• Activity: Your task is to copy every line of the entries that holds the word "target".

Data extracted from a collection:
· · · · · · ·
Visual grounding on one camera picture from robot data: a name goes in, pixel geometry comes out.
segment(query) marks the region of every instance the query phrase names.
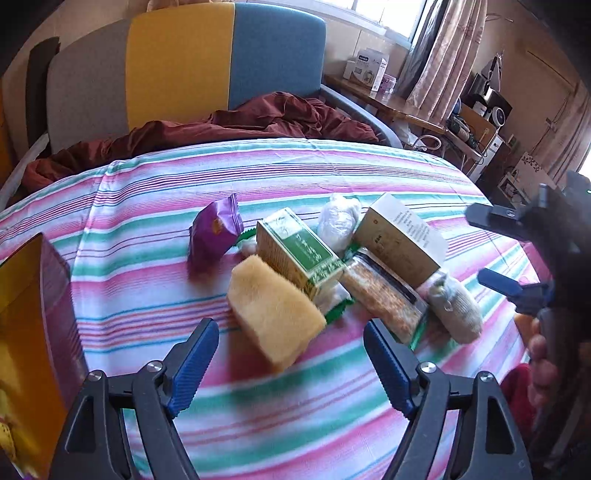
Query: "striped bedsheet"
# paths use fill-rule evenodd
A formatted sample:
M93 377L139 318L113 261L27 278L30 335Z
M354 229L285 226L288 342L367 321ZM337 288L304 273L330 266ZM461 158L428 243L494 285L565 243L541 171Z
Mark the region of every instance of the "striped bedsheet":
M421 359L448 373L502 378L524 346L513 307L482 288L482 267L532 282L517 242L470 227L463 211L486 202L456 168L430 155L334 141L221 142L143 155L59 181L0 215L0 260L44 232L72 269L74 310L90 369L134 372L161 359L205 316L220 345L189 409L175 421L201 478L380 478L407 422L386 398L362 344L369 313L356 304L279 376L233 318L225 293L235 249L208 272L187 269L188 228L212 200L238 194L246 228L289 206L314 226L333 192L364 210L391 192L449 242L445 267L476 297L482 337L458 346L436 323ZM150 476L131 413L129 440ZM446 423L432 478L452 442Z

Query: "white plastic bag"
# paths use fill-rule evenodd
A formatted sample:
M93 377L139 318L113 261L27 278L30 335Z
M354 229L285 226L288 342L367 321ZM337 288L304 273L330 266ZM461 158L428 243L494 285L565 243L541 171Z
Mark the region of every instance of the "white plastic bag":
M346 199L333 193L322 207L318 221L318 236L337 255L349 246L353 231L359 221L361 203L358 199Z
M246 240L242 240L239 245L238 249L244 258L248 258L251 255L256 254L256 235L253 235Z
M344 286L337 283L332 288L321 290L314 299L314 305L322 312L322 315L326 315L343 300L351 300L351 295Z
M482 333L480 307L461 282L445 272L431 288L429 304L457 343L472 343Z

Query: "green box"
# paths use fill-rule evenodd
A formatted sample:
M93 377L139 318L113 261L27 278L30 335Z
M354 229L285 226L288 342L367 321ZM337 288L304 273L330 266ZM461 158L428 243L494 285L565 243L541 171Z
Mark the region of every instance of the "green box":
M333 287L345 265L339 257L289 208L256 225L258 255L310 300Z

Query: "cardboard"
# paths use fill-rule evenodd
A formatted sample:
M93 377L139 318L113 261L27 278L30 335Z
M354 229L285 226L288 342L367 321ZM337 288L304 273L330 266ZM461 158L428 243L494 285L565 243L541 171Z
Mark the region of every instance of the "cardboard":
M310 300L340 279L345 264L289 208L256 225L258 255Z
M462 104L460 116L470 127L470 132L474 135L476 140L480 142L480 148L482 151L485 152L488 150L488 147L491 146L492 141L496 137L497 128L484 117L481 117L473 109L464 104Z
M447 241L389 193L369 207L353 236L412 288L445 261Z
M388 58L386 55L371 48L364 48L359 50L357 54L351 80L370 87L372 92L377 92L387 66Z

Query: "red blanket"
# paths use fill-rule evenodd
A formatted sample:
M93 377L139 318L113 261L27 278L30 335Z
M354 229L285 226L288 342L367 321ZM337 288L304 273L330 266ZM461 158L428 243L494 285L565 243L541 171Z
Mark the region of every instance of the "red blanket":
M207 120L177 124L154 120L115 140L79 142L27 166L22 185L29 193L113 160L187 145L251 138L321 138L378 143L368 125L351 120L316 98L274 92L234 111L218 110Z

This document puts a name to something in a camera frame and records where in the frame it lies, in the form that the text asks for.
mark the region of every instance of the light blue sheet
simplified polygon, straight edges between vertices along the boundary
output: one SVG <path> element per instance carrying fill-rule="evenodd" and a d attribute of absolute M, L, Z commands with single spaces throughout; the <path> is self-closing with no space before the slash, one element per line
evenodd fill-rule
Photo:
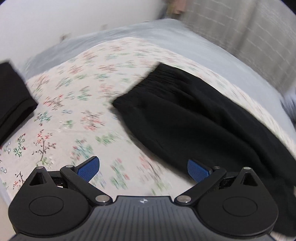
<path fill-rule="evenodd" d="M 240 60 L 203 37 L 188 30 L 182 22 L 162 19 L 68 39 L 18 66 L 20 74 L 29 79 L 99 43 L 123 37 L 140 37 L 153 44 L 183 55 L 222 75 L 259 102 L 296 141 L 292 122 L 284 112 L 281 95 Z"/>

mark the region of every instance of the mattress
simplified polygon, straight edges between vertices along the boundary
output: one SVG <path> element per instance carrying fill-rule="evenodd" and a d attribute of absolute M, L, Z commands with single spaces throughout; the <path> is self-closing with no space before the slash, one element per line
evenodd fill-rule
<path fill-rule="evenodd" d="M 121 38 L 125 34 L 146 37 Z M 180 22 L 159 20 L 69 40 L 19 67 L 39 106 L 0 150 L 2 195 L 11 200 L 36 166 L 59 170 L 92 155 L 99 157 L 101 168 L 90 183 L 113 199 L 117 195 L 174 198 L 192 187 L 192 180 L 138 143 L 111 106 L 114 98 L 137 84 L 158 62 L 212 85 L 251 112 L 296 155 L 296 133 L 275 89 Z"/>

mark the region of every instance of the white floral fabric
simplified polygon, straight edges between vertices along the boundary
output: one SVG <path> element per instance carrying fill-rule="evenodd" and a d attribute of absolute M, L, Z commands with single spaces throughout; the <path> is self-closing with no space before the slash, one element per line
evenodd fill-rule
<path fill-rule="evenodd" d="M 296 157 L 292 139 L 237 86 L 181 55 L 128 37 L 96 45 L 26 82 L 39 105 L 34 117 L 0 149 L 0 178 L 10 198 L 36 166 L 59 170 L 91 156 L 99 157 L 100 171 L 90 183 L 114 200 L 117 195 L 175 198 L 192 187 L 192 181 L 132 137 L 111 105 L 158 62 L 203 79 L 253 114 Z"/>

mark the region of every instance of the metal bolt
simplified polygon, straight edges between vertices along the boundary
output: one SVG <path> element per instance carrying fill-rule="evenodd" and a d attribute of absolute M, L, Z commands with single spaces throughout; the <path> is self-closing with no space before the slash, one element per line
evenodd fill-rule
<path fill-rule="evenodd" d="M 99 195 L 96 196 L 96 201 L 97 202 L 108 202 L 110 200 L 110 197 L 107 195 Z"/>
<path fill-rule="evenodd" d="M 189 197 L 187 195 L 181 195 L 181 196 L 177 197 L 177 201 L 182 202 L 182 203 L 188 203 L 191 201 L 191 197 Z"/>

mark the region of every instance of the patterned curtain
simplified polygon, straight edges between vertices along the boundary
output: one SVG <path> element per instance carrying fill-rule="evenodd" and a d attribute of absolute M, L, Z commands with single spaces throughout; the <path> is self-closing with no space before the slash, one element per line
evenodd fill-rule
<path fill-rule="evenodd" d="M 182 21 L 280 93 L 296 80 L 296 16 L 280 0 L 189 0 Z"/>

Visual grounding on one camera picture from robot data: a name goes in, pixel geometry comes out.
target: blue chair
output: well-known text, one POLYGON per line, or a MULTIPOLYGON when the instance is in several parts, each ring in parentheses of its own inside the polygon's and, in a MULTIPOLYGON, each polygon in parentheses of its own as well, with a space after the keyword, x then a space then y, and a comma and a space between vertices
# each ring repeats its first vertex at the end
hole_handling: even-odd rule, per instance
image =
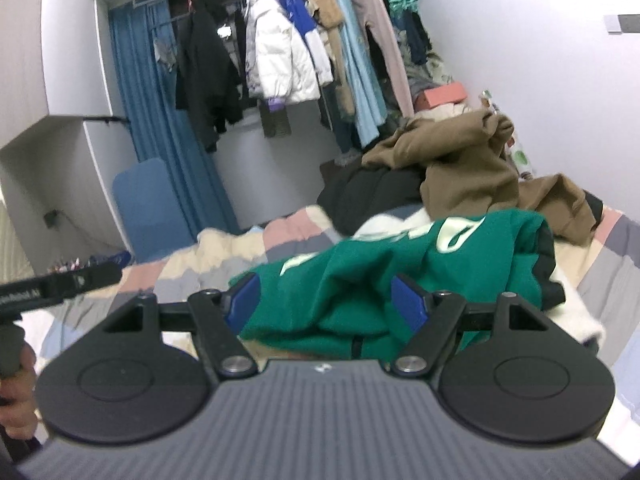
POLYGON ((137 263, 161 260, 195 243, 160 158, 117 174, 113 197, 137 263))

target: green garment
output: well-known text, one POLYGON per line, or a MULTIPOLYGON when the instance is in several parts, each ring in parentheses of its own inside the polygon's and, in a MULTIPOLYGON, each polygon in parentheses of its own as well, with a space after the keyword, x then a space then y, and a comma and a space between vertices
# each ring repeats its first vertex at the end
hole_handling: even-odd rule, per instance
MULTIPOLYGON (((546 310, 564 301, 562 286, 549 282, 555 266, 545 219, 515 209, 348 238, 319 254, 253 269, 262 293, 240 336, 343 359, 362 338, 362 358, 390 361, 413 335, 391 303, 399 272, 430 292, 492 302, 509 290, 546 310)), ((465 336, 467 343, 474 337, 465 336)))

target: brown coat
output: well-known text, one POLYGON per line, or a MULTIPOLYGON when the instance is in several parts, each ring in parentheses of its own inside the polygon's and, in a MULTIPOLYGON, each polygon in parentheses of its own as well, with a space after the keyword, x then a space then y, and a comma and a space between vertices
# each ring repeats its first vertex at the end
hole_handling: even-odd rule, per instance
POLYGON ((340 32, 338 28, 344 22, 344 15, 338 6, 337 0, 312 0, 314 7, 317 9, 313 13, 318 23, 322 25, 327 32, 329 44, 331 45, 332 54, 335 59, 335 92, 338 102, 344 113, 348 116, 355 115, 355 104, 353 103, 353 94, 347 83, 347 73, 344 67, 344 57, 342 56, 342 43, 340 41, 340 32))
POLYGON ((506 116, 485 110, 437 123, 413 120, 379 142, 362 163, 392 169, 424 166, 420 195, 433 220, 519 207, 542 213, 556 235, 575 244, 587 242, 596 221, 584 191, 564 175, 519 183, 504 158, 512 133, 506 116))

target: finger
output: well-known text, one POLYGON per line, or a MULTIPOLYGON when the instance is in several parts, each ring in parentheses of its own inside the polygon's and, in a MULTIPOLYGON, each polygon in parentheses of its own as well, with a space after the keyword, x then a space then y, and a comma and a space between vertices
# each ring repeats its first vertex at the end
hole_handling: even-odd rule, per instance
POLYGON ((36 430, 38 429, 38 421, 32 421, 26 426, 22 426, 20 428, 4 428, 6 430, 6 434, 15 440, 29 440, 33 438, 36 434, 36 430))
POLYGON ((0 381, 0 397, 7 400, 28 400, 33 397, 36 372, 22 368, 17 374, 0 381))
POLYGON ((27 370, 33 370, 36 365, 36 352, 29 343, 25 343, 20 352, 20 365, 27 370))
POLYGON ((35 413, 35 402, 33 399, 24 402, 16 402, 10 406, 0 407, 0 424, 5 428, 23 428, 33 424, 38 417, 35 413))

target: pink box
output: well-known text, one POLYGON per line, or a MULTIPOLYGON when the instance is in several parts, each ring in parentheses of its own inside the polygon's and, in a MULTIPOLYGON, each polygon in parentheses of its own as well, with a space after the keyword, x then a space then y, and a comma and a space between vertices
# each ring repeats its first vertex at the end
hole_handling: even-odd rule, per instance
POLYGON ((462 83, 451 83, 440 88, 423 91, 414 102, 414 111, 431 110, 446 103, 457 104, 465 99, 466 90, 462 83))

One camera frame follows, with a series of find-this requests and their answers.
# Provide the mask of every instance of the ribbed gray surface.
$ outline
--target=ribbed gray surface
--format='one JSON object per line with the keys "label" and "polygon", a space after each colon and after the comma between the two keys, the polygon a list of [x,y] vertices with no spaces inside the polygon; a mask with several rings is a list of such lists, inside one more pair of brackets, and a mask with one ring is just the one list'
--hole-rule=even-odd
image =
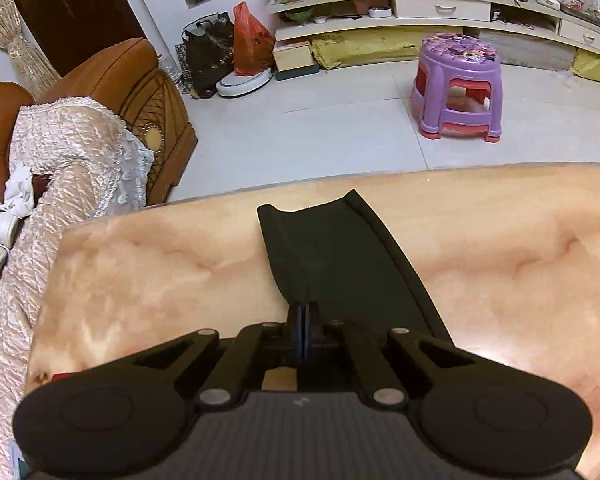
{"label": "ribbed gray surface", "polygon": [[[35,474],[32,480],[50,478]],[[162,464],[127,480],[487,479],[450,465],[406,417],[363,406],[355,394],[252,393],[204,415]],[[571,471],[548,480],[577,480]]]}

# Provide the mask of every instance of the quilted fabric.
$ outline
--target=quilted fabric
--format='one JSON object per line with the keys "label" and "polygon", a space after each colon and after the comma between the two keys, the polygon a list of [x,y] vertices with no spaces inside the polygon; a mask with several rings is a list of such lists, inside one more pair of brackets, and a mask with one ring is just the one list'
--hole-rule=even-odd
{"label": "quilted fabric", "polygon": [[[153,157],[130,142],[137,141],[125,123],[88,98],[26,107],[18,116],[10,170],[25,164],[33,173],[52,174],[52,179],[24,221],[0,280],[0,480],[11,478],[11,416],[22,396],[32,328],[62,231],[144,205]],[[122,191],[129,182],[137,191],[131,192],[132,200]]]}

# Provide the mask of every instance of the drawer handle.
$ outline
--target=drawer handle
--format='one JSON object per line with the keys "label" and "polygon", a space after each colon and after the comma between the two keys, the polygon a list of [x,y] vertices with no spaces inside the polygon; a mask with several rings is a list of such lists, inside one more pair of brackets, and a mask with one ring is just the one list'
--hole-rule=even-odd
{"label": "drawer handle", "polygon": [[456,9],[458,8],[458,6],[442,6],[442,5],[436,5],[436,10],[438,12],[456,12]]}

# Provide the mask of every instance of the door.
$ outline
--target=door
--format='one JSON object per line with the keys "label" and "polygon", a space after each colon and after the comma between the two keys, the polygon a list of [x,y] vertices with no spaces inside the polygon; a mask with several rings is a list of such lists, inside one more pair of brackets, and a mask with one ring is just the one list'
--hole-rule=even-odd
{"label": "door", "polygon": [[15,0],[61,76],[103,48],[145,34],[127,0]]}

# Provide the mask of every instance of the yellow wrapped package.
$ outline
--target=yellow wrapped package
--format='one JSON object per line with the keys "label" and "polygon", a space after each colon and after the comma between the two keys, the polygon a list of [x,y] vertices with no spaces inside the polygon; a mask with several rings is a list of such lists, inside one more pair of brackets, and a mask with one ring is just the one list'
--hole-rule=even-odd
· · · · · · ·
• Output for this exercise:
target: blue chair
target: green garment
target: brown coat
target: finger
target: pink box
--target=ribbed gray surface
--target=quilted fabric
--target=drawer handle
--target=door
--target=yellow wrapped package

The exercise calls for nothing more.